This includes the objective of the test (eg, curriculum-based skills, cognitive or psychomotor abilities) and the type of decisions to be made (eg, mastery decisions, pass/fail decisions, selection, prediction). Depending on the purpose of the test, the content area of ​​the test and the level at which the content should be tested can be determined. Test scoring and analysis of tests and items, including conversion of scores into grades and evaluation of test quality as a measurement instrument.

Test Purposes

Construction of test materials, such as construction of multiple-choice items and open-ended items, or the construction of performance assessments. This chapter will conclude with some of these topics: assessment systems, item banking, optimal test construction, and computerized adaptive testing. Implications for a future criterion setting concern knowledge, skills and affective goals that must continue in the period after the teaching has ended.

Quality Criteria for Assessments

A judgment of the relevance and representativeness of the content is based on a specification of the boundaries and structure of the domain to be tested. One can think of the properties of the test (for example, the length of the test) or the evaluation procedure (for example, rater effects). The purpose of a reliability analysis is to quantify the consistency and inconsistency of student performance on the test.

Test Specifications

  • Specification of test content
  • Specification of cognitive behavior level

The choice of test content involves a trade-off between the breadth of content coverage and the reliability of subscores. The main objective of the specification table is to ensure that the test is a valid reflection of the test domain and purpose. Table cell entries give the relative importance of a specific combination of content and cognitive level of behavior on the test.

Test Formats

  • Selected response formats
  • Constructed response formats
  • Performance assessments
  • Choosing a format

One of the main mistakes made in this format is that the wording of the statement closely matches the wording used in the instructional materials. The relationship between the number of items to be purchased and the probability of gambling will also be discussed in the next chapter. Fill-in items resemble multiple-choice items in that they can (in principle) be scored objectively and can provide good substantive coverage as a result of the number that can be administered in a given time.

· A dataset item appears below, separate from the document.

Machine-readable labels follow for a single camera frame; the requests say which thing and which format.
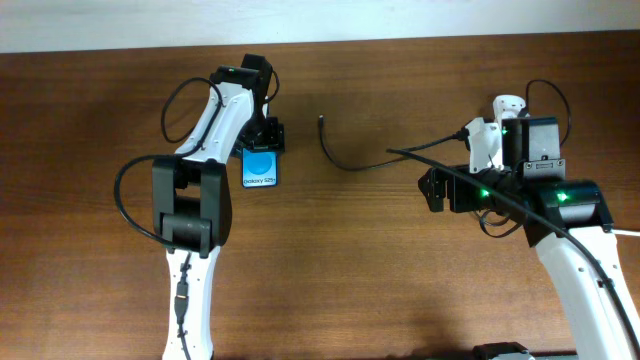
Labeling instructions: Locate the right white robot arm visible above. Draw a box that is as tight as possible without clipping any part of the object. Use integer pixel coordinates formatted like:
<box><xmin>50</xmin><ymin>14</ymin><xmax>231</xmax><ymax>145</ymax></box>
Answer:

Table 6.3 Indication of Response Time per Item  Type.
Table 6.3 Indication of Response Time per Item Type.

Test and Item Analysis

The expected value of the test result is equal to the true score, i.e. This means that the unreliability of the scores suppresses the correlation between the observed scores. The dependence of reliability on the variance of the true scores can be abused.

Table 6.5 Example of a Test and Item Analysis  (Number of observations: 2290).
Table 6.5 Example of a Test and Item Analysis (Number of observations: 2290).

Assessment Systems

  • Item banking
  • Item construction
  • Item bank calibration
  • Optimal test assembly
  • Computer based testing
  • Adaptive testing

What the test constructor has done is change the definition of the population of interest. An overview of the use of computerized testing in psychological assessment can be found in Butcher (1987). Having an appropriate IRT model can confirm construct validity, it does not imply test reliability.

Figure 6.1 Overview of an assessment  system.
Figure 6.1 Overview of an assessment system.

Measurement Models in Assessment and Evaluation

Introduction

Unidimensional Models for Dichotomous Items .1 Parameter separation

  • The Rasch model
  • Two- and three-parameter models
  • Estimation procedures
  • Local and global reliability
  • Model fit

The element parameters are estimated simultaneously with the mean and standard deviation of the ability parameters. In the section on model fitting, a test for the appropriateness of the ability distribution will be described. Not that the model violation did not result in a significantly biased estimate of the item parameters.

Table 7.1 Data Matrix with Observed Scores.
Table 7.1 Data Matrix with Observed Scores.

Models for Polytomous Items .1 Introduction

  • Adjacent-category models
  • Continuation-ratio models
  • Cumulative probability models
  • Estimation and testing procedures

In the following, the answer to item k can be in one of the categories m=0,..., Mk. For dichotomous items, the response function was defined as the probability of a correct response as a function of the ability parameter θ. In this formulation, we define the item category function as the probability of scoring in a given item category as a function of the ability parameter θ.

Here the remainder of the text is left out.